Saturday, April 4, 2009

Andra's post via KC

The following is a link to a report that I found released by the U.S. Department of Energy on the environmental impacts of oil production in Saudi Arabia:
http://www.earthscape.org/r1/ES15071/doe_saudi.html
As is evident in “Blood and Oil” readings for this week, the production of oil in Saudi Arabia is strongly linked to not only fuel use for the military, but also, to U.S. relations that help fund the Saudi Arabian military. As a result, the effects that oil processing has on the nation’s environment can be constructed as an issue of the environmental degradation of war.
The report describes, for example, how as demand for oil exports increases, shipping traffic from Saudi Arabia has become more congested, and as a result the amount of accidents and oil spills have gone up as well. Furthermore, Saudi Arabia’s practices of offshore drilling have several negative environmental implications. For instance, coral reefs located on the Saudi coast as well as the Mangrove populations have been depleted from oil contamination. Another problem is that the waste-water left over from the oil production is very high in salt content, upsetting the balance of salt in these waters.
These are only a few of the effects seen in Saudi Arabia from the production of oil. The air has also been degraded from pollution as well as the expected hazards of increased carbon emissions. The report concludes by saying the Saudi government is intensifying efforts to increase awareness about environmental issues.
I think it is important to not only recognize the environmental effects cause by oil production and military expansion, but also examine the forces that are encouraging or enabling this degradation. The United States is a major source of the demand for oil as well as a financer of their military in return. We must question who has the responsibility to address these environmental issues? Is it only the Saudi government that must tend to the state of the environment in their nation or do other powers need to assist in the development? More importantly, perhaps, who is most capable and would most realistically offer constructive reform?

Gulf War oil spill

I found it relatively difficult to find anything concrete on this topic, so I decided to look at the Persian Gulf for inspiration. I decided to look at the Persian Gulf, since Saudi Arabia has a share in the coast and waters of the Gulf, but has not itself experienced a war in some time now and the topic is war related due to Kuwait, Iraq and Iran.

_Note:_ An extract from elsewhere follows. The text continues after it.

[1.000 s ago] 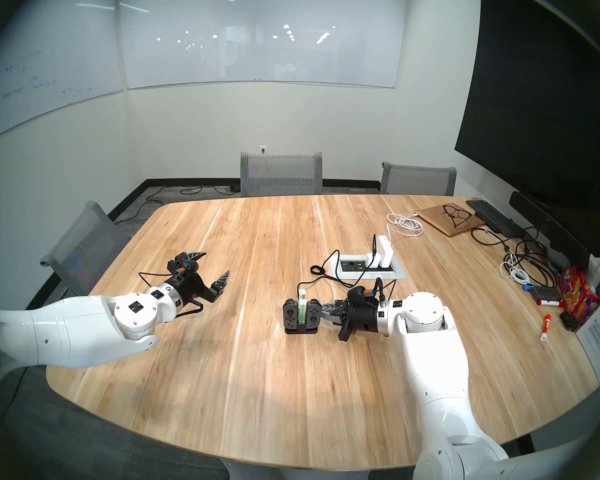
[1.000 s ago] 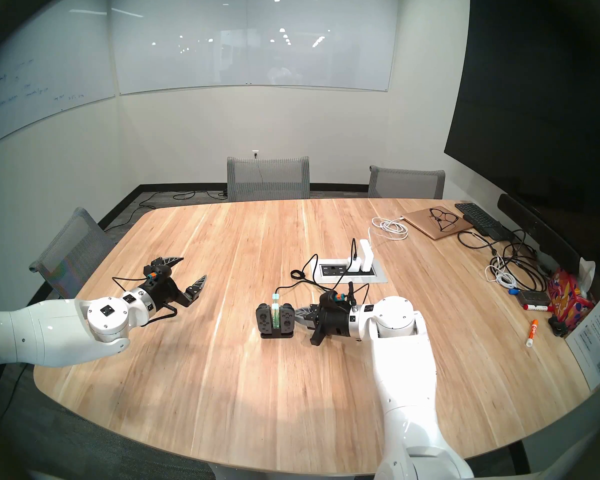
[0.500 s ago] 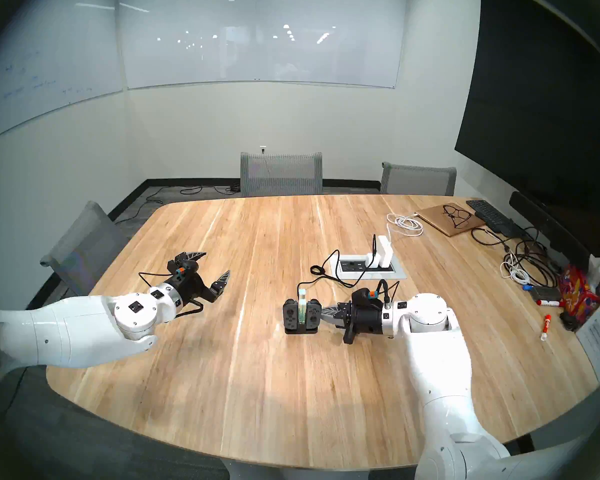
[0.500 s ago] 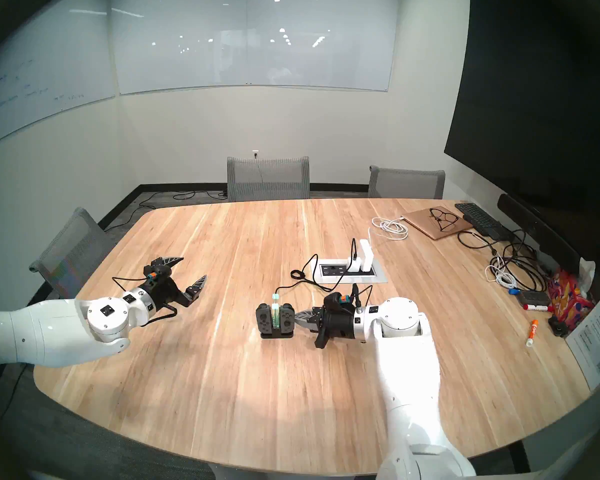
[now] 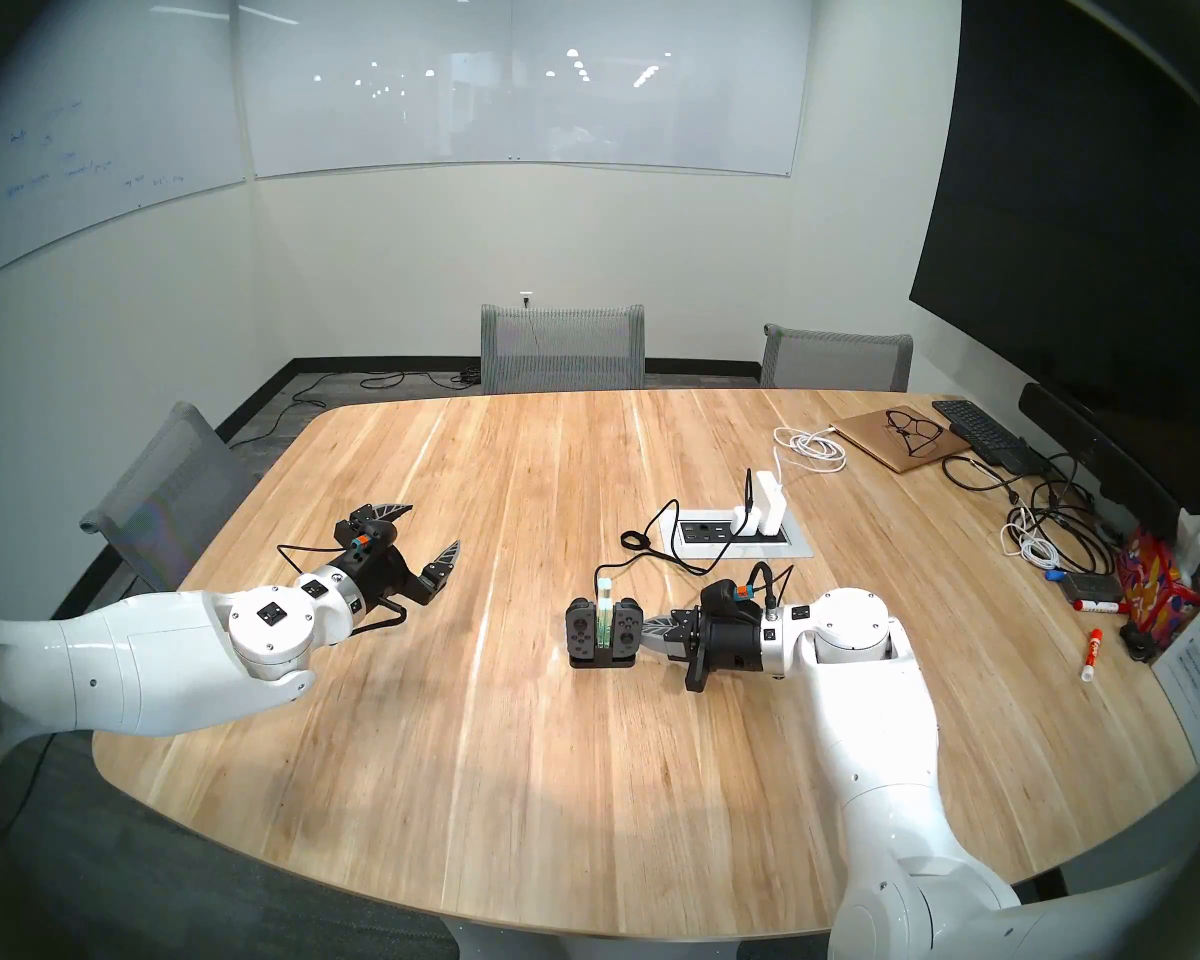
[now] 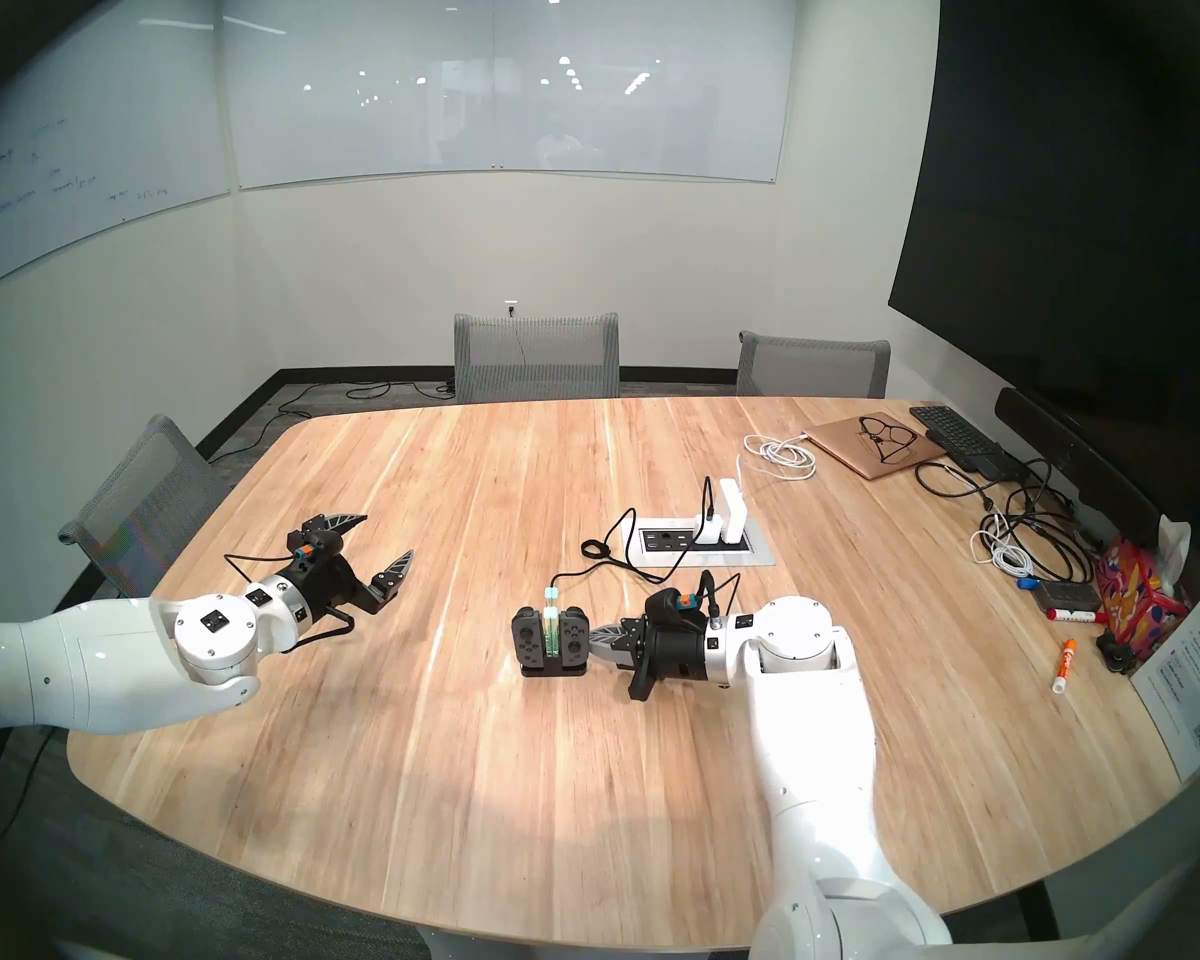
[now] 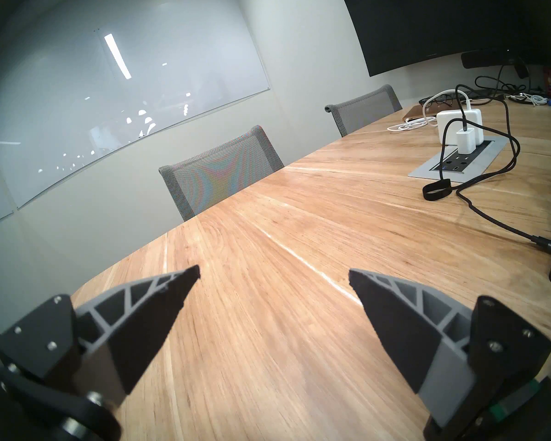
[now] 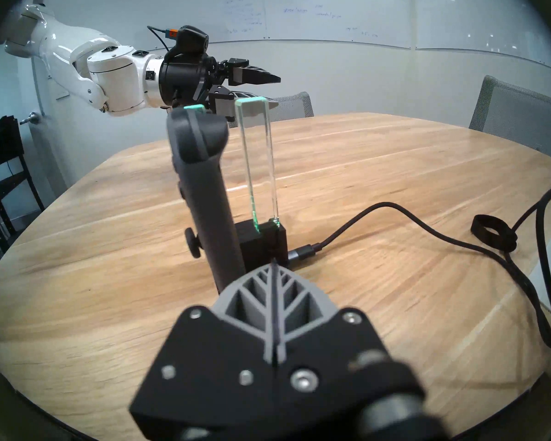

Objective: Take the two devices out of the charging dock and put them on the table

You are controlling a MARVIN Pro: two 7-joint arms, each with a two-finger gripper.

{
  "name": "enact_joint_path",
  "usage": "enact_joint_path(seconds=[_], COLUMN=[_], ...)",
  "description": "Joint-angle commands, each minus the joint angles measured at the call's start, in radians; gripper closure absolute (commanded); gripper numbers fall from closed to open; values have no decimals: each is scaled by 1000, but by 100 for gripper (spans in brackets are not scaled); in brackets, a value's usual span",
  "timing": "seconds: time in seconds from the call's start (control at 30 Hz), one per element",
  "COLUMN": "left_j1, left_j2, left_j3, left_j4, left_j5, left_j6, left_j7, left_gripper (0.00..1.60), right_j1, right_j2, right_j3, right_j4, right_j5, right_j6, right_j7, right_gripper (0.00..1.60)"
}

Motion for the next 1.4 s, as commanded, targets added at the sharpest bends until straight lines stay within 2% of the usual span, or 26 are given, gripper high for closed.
enact_joint_path(seconds=[0.0, 0.97, 1.37], left_j1=[-15, -15, -15], left_j2=[-1, -1, -1], left_j3=[-13, -13, -13], left_j4=[0, 0, 0], left_j5=[-2, -3, -2], left_j6=[-3, -3, -3], left_j7=[-1, -1, -1], left_gripper=[0, 0, 0], right_j1=[30, 62, 94], right_j2=[-6, 14, 22], right_j3=[0, -10, -9], right_j4=[0, 45, 103], right_j5=[11, -35, -38], right_j6=[-12, -13, -35], right_j7=[-1, 34, 27], right_gripper=[160, 160, 160])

I found this article on an Iranian news and culture journal, at http://www.iranian.ws/cgi-bin/iran_news/exec/view.cgi/2/2181, which talked about the pollution in the Persian Gulf. It said that there was The world largest oil spill, estimated 8 million barrels” (approx 336 million gallons), which made the want to look into that. According to Wikipedia (http://en.wikipedia.org/wiki/Gulf_War_oil_spill) the spill was estimated to be somewhere between 42 to 462 million gallons, which is a lot of oil. Then again, it’s not that much, if one takes into consideration hat, according to the CIA factbook, in 2007 the world produced 85,5 million barrels of oil PER DAY. That makes it around 310 billion barrels per year, if I am not wrong in my calculations!

Anyway, such a major spillage has had never happened in the world – the closest one to this one was in 1979/80 in the Gulf of Mexico and it had somewhere between 454,000 to 480,000 tons of crude oil, while the “Gulf War oil spill” had 780,000-1,500,000 tons of crude oil.

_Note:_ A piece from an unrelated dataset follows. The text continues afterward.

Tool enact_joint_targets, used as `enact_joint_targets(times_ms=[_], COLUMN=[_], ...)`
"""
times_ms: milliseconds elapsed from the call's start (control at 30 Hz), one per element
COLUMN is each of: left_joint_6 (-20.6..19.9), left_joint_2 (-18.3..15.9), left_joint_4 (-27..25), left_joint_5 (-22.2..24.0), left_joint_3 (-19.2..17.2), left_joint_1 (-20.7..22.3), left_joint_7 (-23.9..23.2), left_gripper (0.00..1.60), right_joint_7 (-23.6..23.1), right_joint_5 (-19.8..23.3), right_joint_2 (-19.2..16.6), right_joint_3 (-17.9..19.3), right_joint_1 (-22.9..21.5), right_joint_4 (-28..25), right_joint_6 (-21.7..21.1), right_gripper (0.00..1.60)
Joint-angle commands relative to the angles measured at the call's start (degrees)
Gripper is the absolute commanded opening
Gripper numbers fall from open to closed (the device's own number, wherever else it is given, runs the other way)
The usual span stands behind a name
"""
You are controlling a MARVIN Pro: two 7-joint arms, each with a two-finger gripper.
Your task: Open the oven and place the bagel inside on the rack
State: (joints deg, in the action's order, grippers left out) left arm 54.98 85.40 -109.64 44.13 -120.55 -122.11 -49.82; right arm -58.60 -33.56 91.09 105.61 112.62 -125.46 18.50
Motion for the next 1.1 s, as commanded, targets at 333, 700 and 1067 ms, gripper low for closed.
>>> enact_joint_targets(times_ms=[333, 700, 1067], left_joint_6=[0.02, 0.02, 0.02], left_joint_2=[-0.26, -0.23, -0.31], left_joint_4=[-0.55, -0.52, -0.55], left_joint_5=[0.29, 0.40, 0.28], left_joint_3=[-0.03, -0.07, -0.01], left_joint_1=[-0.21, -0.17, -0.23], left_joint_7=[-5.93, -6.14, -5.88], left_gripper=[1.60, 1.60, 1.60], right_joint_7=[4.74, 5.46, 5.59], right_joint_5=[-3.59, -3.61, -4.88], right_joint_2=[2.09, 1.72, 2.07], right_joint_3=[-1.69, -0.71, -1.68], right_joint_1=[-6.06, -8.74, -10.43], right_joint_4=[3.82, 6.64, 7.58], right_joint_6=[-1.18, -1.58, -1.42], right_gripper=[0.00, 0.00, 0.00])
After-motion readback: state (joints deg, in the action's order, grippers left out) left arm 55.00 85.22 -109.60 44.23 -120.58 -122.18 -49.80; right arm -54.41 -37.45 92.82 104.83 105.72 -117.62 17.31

Coming back to the original article, this is what it said about the oil spill:

“Saudi Arabia had the worst damage. Because the animals and plants of the seafloor are the basis of the food chain, damage to the shoreline consequences for the whole shallow- water ecosystem.

The impact of the damage affected the multimillion-dollar Saudi fisheries industry and surrounding area including Medina al Jubayl. The spill threatened industrial facilities in Al Jubayl . The greatest pollution was experienced in Abu Ali Island. The large number of marine birds, such as grebes, cormorants, and auks were killed.

Beaches along the entire Al Jubayl coastline were covered with tar balls and oil. The exploding and burning of 700 miles oil wells in Kuwait created staggering levels of atmospheric pollution.”

Obviously, the oil spill had rather direct impact on Saudi Arabia’s environment (and all of the nations of the Persian Gulf) and was definitely related to the war in Iraq and Kuwait at that point.

Coral Reefs

Sorry this posting is late. My computer crashed and burned and IT needed time to try and heal the wounds. I am doing homework at work

http://www.arabnews.com/?page=9&section=0&article=121163&d=4&m=4&y=2009

The article above discusses a new study being launched into the Saudi Arabian coral reef system in the Red sea. The study is a collaboration between organizations in the United States, Saudi Arabia and the international community. While the coral reefs being studied have not suffered from the impacts of war, in the sense that they have not be subjected to oil spills, but only the stresses put on them by fishermen. So it isn't really the environmental impacts of war, more the environmental impacts of daily, normal, life.

What I found so interesting though, is that collaboration on scientific research like this. So often I tend to think of the Middle East as a region so riddled by war, conflict and political divides that they never encounter or productively deal with other issues. Articles like this show that Arab nations are concerned with domestic issues as well, and are actively working to find solutions to environmental problems within their own borders.